▶ [Your instructions]
Starting at the line that contains "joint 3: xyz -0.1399" and ending at the line that contains "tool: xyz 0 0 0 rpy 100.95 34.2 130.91", the lines below are to be given again exactly, with nothing added.

(Records from a data source)
■ ■ ■

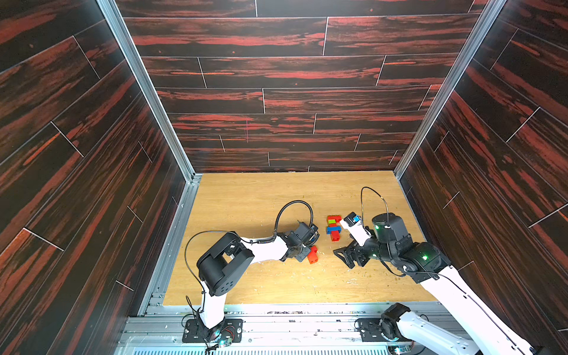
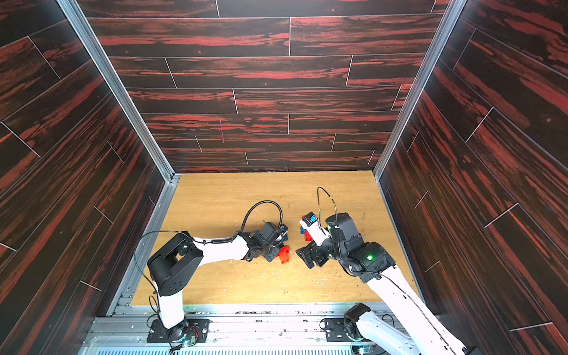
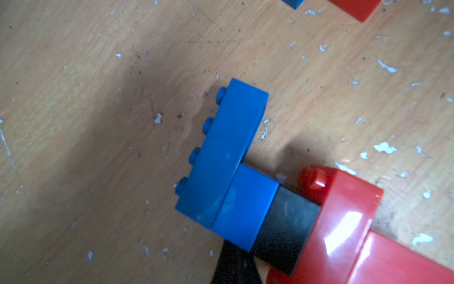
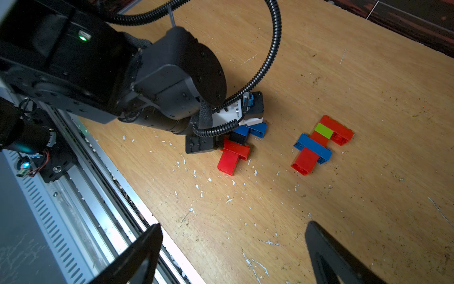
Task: Assemble the letter f with lego
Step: Adjust the lego brick at the center of the board.
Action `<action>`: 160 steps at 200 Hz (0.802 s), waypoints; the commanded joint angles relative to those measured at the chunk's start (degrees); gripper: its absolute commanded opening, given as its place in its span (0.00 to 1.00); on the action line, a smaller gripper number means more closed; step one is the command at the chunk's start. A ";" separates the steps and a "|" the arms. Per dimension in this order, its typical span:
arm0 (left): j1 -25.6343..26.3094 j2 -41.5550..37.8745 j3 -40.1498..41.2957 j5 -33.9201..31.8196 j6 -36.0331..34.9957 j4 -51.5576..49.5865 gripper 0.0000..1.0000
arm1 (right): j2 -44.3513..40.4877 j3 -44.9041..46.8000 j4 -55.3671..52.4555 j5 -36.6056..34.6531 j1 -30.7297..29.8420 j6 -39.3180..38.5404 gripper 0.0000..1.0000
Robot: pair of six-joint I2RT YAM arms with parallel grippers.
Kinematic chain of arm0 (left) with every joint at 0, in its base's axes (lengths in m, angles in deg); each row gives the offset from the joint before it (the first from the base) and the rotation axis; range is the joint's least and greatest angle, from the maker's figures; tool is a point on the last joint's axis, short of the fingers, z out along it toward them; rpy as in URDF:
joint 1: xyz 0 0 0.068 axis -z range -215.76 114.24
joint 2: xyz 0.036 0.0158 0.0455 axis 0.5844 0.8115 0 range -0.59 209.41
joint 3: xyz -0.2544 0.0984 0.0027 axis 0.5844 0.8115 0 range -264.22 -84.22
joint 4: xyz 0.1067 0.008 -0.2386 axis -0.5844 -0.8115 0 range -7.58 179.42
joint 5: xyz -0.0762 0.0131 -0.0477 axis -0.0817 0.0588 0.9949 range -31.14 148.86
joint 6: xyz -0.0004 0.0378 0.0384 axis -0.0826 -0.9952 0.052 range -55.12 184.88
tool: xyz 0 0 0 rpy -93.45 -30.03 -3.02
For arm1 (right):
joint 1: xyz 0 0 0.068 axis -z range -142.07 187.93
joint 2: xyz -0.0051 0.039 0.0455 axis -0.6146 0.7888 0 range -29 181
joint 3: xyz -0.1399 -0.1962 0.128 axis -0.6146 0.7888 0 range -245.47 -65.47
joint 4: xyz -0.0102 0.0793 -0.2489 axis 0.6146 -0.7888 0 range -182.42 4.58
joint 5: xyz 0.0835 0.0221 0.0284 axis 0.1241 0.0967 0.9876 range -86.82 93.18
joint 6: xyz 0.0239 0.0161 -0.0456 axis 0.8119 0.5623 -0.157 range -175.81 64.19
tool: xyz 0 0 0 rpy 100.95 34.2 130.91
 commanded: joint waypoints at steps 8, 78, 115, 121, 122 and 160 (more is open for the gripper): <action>-0.56 0.57 -1.71 0.48 -1.00 -0.36 0.00 | 0.09 -0.52 -0.17 0.05 0.12 0.48 0.94; -1.40 -0.02 -1.41 0.21 -1.61 -0.45 0.00 | 0.75 -0.55 0.25 0.20 0.10 0.05 0.94; -1.65 0.31 -2.04 0.52 -2.05 -0.55 0.00 | 0.83 -0.42 0.45 0.19 0.10 -0.13 0.94; -1.75 0.50 -2.34 0.65 -2.17 -0.73 0.00 | 0.84 -0.36 0.38 0.24 0.14 -0.13 0.94; -1.78 0.54 -2.45 0.65 -2.20 -0.81 0.00 | 0.79 -0.37 0.37 0.25 0.12 -0.13 0.94; -1.75 1.25 -3.47 1.14 -2.60 -1.03 0.00 | 0.23 -0.10 0.35 0.26 0.10 0.22 0.94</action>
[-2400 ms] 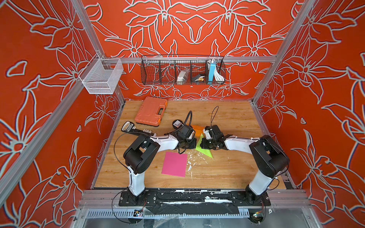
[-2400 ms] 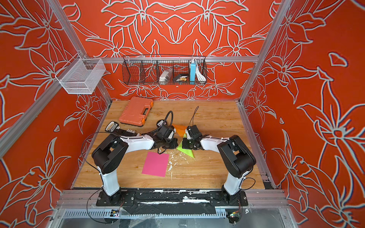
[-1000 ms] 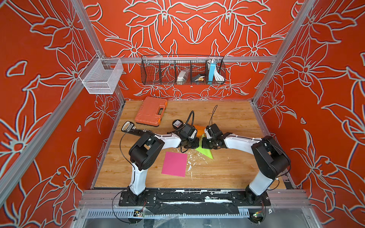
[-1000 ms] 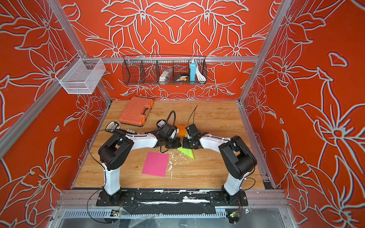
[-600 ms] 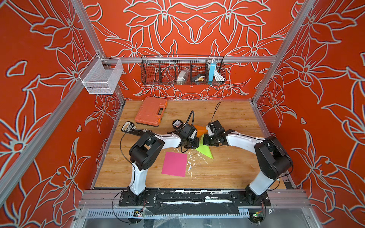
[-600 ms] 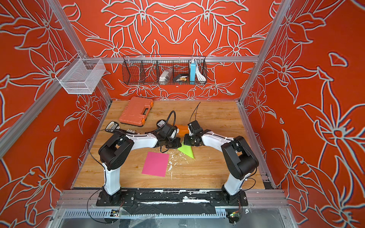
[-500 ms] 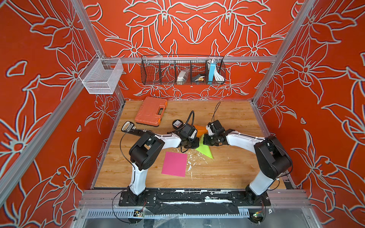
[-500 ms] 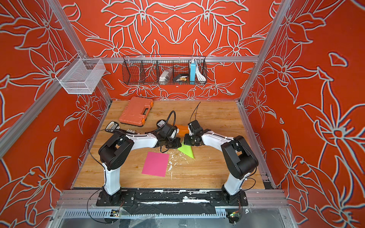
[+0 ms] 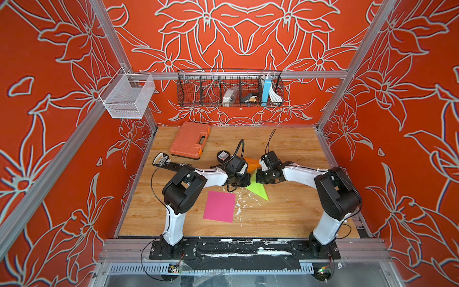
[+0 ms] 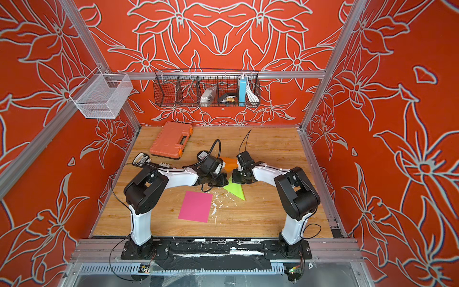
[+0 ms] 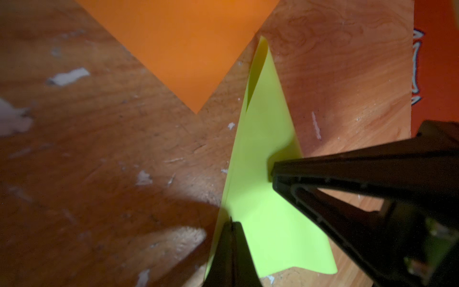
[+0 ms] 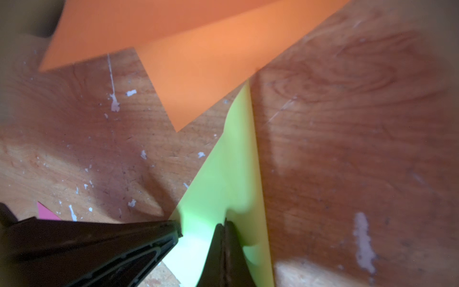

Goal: Fold the square paper diagonally
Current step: Fold the paper at the center of the board.

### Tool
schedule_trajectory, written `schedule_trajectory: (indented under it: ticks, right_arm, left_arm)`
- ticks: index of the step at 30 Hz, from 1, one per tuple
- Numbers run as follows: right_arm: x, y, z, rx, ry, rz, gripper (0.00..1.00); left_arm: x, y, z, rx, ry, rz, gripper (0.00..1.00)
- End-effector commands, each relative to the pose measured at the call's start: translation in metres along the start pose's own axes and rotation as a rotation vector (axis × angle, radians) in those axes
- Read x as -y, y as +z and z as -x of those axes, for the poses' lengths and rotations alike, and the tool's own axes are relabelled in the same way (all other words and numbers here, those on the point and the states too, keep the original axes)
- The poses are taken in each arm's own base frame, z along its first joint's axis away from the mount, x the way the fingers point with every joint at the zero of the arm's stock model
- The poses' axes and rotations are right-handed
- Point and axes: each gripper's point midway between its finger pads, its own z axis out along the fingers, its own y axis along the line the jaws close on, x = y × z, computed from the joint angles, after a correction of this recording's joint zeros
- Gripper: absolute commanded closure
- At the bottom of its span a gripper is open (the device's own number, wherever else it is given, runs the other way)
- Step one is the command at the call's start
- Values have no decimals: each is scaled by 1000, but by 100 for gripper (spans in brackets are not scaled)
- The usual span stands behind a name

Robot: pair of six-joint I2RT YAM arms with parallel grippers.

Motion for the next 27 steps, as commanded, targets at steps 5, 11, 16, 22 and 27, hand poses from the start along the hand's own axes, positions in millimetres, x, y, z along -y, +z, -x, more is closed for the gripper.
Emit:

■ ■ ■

▶ [Answer section]
joint 3: xyz -0.1399 -0.1962 0.128 axis -0.6146 0.7888 0 range -245.47 -65.47
joint 4: xyz -0.0102 0.0793 -0.2489 axis 0.6146 -0.7888 0 range -182.42 4.58
joint 5: xyz 0.0835 0.0221 0.0284 axis 0.1241 0.0967 0.9876 range -86.82 93.18
joint 6: xyz 0.0239 0.0161 -0.0456 axis 0.8119 0.5623 -0.157 range -175.81 64.19
tool: xyz 0 0 0 rpy 100.95 34.2 130.91

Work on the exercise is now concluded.